* _ABOUT THIS TASK_
Work out how many lines of the listing hold "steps", then state only that count.

* _SUPPLIED INFORMATION_

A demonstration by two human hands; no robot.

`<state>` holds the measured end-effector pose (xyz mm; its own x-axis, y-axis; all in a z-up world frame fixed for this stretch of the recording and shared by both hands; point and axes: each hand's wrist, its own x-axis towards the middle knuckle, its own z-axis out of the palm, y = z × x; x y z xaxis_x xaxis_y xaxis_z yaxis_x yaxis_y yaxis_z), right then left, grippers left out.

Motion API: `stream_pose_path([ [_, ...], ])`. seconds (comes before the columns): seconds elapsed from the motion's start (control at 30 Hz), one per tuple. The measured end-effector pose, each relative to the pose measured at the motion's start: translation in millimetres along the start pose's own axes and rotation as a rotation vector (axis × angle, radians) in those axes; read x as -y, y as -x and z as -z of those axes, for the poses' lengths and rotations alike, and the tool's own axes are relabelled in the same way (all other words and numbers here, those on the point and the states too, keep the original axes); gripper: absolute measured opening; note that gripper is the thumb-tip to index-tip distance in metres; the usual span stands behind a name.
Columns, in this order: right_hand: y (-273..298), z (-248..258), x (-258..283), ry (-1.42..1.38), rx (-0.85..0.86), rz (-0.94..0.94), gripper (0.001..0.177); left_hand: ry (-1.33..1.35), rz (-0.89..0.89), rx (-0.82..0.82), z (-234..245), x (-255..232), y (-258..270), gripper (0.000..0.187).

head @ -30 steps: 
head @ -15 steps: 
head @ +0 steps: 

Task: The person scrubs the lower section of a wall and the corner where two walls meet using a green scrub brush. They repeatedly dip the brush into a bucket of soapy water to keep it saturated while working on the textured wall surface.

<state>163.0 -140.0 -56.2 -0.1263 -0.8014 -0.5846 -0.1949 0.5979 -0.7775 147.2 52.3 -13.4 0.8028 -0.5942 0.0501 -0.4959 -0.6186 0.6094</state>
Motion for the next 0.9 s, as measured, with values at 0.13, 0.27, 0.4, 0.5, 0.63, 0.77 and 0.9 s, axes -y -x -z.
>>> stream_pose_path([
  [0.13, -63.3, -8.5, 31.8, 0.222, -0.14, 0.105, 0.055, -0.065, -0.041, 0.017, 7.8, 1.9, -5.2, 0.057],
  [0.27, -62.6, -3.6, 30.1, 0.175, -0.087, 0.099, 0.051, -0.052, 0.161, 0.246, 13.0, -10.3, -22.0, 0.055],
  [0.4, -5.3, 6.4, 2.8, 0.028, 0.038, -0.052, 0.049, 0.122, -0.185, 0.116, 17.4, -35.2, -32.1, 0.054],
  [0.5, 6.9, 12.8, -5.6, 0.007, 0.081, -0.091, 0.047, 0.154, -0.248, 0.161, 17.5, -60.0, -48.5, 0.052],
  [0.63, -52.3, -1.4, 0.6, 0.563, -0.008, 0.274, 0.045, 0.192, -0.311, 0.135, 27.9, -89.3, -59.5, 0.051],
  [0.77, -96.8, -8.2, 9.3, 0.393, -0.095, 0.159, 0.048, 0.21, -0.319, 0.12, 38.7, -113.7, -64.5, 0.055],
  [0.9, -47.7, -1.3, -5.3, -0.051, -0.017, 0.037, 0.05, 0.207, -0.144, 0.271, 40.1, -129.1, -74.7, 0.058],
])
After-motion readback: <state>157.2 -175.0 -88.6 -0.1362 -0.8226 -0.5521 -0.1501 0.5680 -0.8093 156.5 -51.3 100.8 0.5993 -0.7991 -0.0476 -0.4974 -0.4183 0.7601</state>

* _RESPONSE BOX_
3